- MATERIAL TO PROCESS:
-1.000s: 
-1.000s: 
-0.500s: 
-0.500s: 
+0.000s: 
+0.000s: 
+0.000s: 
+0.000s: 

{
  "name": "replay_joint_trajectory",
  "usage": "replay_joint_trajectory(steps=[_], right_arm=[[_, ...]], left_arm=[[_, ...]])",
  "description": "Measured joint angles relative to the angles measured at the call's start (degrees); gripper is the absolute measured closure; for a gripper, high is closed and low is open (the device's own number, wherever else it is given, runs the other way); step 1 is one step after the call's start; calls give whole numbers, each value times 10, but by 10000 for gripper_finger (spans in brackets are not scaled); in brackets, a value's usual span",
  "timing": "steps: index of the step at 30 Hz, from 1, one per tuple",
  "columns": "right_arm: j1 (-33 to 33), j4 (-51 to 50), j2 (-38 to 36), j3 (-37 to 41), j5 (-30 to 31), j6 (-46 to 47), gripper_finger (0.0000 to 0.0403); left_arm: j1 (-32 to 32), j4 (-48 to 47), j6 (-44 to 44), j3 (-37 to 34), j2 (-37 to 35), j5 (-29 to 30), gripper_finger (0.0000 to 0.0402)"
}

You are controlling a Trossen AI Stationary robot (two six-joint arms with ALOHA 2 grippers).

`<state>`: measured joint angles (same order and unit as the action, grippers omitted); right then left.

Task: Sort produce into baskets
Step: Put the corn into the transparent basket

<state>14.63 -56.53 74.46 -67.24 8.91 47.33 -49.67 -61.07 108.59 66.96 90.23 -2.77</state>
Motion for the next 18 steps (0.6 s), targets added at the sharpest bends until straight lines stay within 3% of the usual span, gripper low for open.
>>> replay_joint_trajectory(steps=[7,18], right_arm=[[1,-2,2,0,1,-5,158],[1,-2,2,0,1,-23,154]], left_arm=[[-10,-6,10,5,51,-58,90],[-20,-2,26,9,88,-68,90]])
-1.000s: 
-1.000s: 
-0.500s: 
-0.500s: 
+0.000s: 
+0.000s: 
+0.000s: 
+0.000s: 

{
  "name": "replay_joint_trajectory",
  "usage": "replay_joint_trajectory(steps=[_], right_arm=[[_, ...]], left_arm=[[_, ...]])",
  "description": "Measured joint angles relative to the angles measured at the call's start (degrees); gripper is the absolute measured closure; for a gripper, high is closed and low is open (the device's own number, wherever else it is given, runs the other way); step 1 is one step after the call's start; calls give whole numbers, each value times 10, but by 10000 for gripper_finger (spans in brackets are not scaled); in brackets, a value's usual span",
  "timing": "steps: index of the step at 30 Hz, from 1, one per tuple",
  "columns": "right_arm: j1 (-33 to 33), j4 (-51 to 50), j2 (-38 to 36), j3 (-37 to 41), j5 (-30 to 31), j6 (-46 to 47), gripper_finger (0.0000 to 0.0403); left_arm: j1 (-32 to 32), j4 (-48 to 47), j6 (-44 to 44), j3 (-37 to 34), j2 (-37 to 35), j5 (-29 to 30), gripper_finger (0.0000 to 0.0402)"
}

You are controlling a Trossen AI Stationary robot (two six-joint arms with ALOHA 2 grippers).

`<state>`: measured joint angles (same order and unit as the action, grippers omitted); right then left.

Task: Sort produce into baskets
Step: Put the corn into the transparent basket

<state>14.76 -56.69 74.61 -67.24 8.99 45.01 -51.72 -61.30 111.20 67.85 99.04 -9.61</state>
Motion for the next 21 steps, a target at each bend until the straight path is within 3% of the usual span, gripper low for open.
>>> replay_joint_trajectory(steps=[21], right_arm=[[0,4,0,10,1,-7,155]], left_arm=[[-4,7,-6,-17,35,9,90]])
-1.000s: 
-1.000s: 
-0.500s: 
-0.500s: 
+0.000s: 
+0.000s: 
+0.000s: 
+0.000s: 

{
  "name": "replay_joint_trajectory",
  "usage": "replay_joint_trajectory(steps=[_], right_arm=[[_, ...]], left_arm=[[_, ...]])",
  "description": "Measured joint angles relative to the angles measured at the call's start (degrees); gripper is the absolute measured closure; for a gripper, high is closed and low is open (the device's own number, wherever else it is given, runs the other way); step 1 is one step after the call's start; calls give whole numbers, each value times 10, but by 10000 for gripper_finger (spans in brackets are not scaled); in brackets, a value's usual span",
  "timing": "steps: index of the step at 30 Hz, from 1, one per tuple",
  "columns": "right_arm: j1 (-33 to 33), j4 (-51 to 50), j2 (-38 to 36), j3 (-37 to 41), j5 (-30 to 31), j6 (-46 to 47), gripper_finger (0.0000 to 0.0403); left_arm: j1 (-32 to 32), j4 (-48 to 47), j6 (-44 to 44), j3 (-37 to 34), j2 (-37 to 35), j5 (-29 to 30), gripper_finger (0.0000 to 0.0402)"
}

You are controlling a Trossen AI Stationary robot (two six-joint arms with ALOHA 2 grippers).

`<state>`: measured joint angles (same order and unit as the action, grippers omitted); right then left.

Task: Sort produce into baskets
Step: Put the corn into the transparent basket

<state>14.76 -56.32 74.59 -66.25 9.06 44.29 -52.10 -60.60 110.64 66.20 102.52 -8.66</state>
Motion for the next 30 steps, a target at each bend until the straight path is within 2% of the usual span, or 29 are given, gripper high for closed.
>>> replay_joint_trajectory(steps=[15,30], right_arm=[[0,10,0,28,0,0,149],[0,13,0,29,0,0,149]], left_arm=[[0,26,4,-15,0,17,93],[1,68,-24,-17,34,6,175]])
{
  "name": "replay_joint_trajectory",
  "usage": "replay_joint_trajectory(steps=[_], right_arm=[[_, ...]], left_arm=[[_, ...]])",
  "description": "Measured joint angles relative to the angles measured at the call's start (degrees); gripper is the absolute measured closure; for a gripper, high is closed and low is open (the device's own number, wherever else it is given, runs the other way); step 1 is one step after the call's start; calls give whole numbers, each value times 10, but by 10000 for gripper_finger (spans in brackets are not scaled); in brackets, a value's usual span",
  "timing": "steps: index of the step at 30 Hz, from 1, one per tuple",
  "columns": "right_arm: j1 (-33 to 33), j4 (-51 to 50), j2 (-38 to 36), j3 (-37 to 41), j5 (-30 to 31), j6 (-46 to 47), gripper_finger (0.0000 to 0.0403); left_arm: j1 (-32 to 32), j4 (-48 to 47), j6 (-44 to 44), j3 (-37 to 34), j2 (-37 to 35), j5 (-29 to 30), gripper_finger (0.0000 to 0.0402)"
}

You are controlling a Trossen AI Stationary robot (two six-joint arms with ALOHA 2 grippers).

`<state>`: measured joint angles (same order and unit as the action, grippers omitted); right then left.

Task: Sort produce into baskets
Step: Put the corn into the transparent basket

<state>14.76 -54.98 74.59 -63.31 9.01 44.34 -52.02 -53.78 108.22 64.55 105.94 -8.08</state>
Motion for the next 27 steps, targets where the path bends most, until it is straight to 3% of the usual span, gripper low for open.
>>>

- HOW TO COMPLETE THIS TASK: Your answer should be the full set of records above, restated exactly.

- TASK RESPONSE:
-1.000s: 
-1.000s: 
-0.500s: 
-0.500s: 
+0.000s: 
+0.000s: 
+0.000s: 
+0.000s: 

{
  "name": "replay_joint_trajectory",
  "usage": "replay_joint_trajectory(steps=[_], right_arm=[[_, ...]], left_arm=[[_, ...]])",
  "description": "Measured joint angles relative to the angles measured at the call's start (degrees); gripper is the absolute measured closure; for a gripper, high is closed and low is open (the device's own number, wherever else it is given, runs the other way); step 1 is one step after the call's start; calls give whole numbers, each value times 10, but by 10000 for gripper_finger (spans in brackets are not scaled); in brackets, a value's usual span",
  "timing": "steps: index of the step at 30 Hz, from 1, one per tuple",
  "columns": "right_arm: j1 (-33 to 33), j4 (-51 to 50), j2 (-38 to 36), j3 (-37 to 41), j5 (-30 to 31), j6 (-46 to 47), gripper_finger (0.0000 to 0.0403); left_arm: j1 (-32 to 32), j4 (-48 to 47), j6 (-44 to 44), j3 (-37 to 34), j2 (-37 to 35), j5 (-29 to 30), gripper_finger (0.0000 to 0.0402)"
}

You are controlling a Trossen AI Stationary robot (two six-joint arms with ALOHA 2 grippers).

`<state>`: measured joint angles (same order and unit as the action, grippers omitted); right then left.

Task: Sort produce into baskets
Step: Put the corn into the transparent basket

<state>14.63 -56.53 74.46 -67.24 8.91 47.33 -49.67 -61.07 108.59 66.96 90.23 -2.77</state>
Motion for the next 18 steps (0.6 s), targets added at the sharpest bends until straight lines stay within 3% of the usual span, gripper low for open.
>>> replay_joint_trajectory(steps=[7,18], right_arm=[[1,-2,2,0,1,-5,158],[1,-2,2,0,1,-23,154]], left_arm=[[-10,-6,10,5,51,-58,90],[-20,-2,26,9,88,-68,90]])
-1.000s: 
-1.000s: 
-0.500s: 
-0.500s: 
+0.000s: 
+0.000s: 
+0.000s: 
+0.000s: 

{
  "name": "replay_joint_trajectory",
  "usage": "replay_joint_trajectory(steps=[_], right_arm=[[_, ...]], left_arm=[[_, ...]])",
  "description": "Measured joint angles relative to the angles measured at the call's start (degrees); gripper is the absolute measured closure; for a gripper, high is closed and low is open (the device's own number, wherever else it is given, runs the other way); step 1 is one step after the call's start; calls give whole numbers, each value times 10, but by 10000 for gripper_finger (spans in brackets are not scaled); in brackets, a value's usual span",
  "timing": "steps: index of the step at 30 Hz, from 1, one per tuple",
  "columns": "right_arm: j1 (-33 to 33), j4 (-51 to 50), j2 (-38 to 36), j3 (-37 to 41), j5 (-30 to 31), j6 (-46 to 47), gripper_finger (0.0000 to 0.0403); left_arm: j1 (-32 to 32), j4 (-48 to 47), j6 (-44 to 44), j3 (-37 to 34), j2 (-37 to 35), j5 (-29 to 30), gripper_finger (0.0000 to 0.0402)"
}

You are controlling a Trossen AI Stationary robot (two six-joint arms with ALOHA 2 grippers).

`<state>`: measured joint angles (same order and unit as the action, grippers omitted); right then left.

Task: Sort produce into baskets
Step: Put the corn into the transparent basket

<state>14.76 -56.69 74.61 -67.24 8.99 45.01 -51.72 -61.30 111.20 67.85 99.04 -9.61</state>
Motion for the next 21 steps, a target at each bend until the straight path is within 3% of the usual span, gripper low for open.
>>> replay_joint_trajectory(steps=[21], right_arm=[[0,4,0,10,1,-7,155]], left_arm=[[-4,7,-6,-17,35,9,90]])
-1.000s: 
-1.000s: 
-0.500s: 
-0.500s: 
+0.000s: 
+0.000s: 
+0.000s: 
+0.000s: 

{
  "name": "replay_joint_trajectory",
  "usage": "replay_joint_trajectory(steps=[_], right_arm=[[_, ...]], left_arm=[[_, ...]])",
  "description": "Measured joint angles relative to the angles measured at the call's start (degrees); gripper is the absolute measured closure; for a gripper, high is closed and low is open (the device's own number, wherever else it is given, runs the other way); step 1 is one step after the call's start; calls give whole numbers, each value times 10, but by 10000 for gripper_finger (spans in brackets are not scaled); in brackets, a value's usual span",
  "timing": "steps: index of the step at 30 Hz, from 1, one per tuple",
  "columns": "right_arm: j1 (-33 to 33), j4 (-51 to 50), j2 (-38 to 36), j3 (-37 to 41), j5 (-30 to 31), j6 (-46 to 47), gripper_finger (0.0000 to 0.0403); left_arm: j1 (-32 to 32), j4 (-48 to 47), j6 (-44 to 44), j3 (-37 to 34), j2 (-37 to 35), j5 (-29 to 30), gripper_finger (0.0000 to 0.0402)"
}

You are controlling a Trossen AI Stationary robot (two six-joint arms with ALOHA 2 grippers).

`<state>`: measured joint angles (same order and unit as the action, grippers omitted); right then left.

Task: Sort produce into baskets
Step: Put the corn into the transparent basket

<state>14.76 -56.32 74.59 -66.25 9.06 44.29 -52.10 -60.60 110.64 66.20 102.52 -8.66</state>
Motion for the next 30 steps, a target at each bend until the straight path is within 2% of the usual span, or 29 are given, gripper high for closed.
>>> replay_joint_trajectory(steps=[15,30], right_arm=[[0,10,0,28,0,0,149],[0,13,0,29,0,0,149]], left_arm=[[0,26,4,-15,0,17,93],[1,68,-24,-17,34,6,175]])
{
  "name": "replay_joint_trajectory",
  "usage": "replay_joint_trajectory(steps=[_], right_arm=[[_, ...]], left_arm=[[_, ...]])",
  "description": "Measured joint angles relative to the angles measured at the call's start (degrees); gripper is the absolute measured closure; for a gripper, high is closed and low is open (the device's own number, wherever else it is given, runs the other way); step 1 is one step after the call's start; calls give whole numbers, each value times 10, but by 10000 for gripper_finger (spans in brackets are not scaled); in brackets, a value's usual span",
  "timing": "steps: index of the step at 30 Hz, from 1, one per tuple",
  "columns": "right_arm: j1 (-33 to 33), j4 (-51 to 50), j2 (-38 to 36), j3 (-37 to 41), j5 (-30 to 31), j6 (-46 to 47), gripper_finger (0.0000 to 0.0403); left_arm: j1 (-32 to 32), j4 (-48 to 47), j6 (-44 to 44), j3 (-37 to 34), j2 (-37 to 35), j5 (-29 to 30), gripper_finger (0.0000 to 0.0402)"
}

You are controlling a Trossen AI Stationary robot (two six-joint arms with ALOHA 2 grippers).

`<state>`: measured joint angles (same order and unit as the action, grippers omitted); right then left.

Task: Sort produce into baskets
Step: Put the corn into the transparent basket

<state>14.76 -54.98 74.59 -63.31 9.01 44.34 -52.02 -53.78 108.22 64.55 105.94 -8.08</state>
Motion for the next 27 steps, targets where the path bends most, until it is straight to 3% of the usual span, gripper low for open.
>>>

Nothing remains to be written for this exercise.